Numa temporada de altos e baixos, a Sul-Americana é o ponto fora da curva para o Botafogo. O clube fez campanha quase impecável na fase de grupos, terminando com a primeira colocação geral. Hoje, às 21h30, contra o Cienciano, os alvinegros estreiam no mata-mata com um desafio à altura de sua força no torneio até aqui: a altitude de 3.400 metros de Cusco, onde fica o estádio do rival peruano.
Jogar fora de casa não tem sido um problema para o Botafogo na competição. Foram três vitórias em três jogos (Racing, na Argentina; Independiente Petrolero, na Bolívia; e Caracas, na Venezuela). Agora, o destino reservou um adversário que, além de contar com o fator altitude, vem defendendo bem seus domínios.

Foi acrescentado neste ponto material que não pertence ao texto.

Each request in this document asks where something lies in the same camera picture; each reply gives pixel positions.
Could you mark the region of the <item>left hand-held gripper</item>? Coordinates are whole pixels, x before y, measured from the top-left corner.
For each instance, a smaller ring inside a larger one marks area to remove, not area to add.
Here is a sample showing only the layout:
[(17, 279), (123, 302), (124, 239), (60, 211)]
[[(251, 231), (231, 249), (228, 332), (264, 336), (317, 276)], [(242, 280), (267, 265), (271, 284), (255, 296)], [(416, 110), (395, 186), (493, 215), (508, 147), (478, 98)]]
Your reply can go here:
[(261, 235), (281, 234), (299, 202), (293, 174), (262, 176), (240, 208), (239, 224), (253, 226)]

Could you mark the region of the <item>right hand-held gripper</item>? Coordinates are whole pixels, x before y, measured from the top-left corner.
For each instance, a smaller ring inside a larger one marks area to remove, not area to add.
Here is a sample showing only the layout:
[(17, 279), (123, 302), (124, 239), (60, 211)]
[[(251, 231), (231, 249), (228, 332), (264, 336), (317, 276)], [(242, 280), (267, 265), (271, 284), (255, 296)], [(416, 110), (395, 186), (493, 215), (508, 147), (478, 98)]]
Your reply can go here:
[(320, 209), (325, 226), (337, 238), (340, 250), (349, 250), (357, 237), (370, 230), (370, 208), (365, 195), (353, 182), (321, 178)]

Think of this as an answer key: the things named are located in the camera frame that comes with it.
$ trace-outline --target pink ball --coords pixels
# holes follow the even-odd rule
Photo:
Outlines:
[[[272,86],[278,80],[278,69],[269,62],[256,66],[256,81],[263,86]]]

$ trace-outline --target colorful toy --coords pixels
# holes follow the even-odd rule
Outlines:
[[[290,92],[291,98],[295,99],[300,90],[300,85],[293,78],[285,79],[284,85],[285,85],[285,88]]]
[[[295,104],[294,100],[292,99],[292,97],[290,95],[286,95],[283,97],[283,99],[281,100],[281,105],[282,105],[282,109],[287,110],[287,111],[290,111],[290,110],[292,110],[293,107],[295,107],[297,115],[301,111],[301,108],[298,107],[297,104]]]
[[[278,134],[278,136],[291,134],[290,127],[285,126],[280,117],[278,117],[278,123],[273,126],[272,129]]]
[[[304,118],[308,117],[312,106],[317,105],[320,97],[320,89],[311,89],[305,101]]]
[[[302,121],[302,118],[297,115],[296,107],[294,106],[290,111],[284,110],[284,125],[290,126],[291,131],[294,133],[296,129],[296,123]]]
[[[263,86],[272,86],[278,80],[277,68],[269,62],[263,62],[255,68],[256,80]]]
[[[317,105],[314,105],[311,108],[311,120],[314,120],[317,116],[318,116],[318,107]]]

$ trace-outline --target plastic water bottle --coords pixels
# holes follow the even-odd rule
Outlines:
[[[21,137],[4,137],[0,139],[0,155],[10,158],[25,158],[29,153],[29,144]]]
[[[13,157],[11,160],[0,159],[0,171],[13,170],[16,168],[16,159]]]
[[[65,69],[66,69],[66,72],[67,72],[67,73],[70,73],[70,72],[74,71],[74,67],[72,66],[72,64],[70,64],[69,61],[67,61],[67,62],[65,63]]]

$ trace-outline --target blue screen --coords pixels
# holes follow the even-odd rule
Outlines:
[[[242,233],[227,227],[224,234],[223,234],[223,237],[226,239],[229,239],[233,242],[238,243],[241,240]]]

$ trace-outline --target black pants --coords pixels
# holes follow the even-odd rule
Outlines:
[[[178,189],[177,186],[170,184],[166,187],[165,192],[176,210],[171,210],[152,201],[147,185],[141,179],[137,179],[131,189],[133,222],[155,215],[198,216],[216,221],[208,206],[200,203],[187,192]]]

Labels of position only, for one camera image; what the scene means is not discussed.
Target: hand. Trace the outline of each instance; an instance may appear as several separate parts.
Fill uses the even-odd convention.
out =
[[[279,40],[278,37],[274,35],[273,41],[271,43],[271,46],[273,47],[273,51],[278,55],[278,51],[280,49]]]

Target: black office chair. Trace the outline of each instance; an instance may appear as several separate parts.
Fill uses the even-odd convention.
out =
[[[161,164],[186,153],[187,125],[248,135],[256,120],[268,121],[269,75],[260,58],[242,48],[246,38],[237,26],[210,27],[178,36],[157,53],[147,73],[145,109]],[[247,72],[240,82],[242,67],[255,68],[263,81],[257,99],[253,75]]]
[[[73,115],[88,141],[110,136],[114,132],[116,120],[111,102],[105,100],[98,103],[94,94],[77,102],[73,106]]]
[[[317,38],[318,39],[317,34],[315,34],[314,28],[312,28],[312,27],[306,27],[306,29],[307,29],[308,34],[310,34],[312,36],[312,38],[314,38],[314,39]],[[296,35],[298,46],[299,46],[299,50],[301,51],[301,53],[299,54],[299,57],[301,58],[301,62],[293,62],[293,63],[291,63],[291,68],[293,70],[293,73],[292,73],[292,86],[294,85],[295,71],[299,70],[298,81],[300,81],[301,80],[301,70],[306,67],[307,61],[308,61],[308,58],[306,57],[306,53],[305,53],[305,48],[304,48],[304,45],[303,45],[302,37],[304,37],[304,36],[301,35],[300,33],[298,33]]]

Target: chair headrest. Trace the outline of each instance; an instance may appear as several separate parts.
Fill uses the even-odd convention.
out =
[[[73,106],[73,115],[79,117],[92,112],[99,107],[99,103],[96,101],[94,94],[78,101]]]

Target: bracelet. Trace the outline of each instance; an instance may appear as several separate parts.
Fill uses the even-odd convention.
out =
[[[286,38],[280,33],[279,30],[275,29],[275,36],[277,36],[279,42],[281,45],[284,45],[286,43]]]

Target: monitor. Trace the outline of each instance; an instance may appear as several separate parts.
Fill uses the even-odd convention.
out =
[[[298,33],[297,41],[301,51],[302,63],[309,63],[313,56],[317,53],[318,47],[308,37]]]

O Cienciano está invicto como mandante no torneio. Em cinco jogos, registra três vitórias e dois empates. O número de partidas a mais do que o Botafogo se deve ao fato de o clube peruano ter participado da primeira fase do torneio (que precede a de grupos) e jogado o playoff com um dos terceiros colocados da Libertadores. Foi neste duelo, inclusive, que impôs seu maior triunfo na competição, o 4 a 0 sobre o Lanús, da Argentina, justamente o atual campeão.
A força do Cienciano como mandante não é restrita à Sul-Americana. O rival de hoje do Botafogo tem feito uma boa temporada no Estádio Inca Garcilaso De La Vega. Em 18 confrontos, foram 12 vitórias, três empates e três derrotas. O aproveitamento é de 72,2%.
Para se ter ideia do desafio que espera pelo time do técnico Franclim Carvalho, o aproveitamento dos peruanos em casa é muito maior do que o do Botafogo como visitante em 2026. Em 21 jogos, os alvinegros somam nove vitórias, três empates e outras nove derrotas, o que dá 47,6% de desempenho.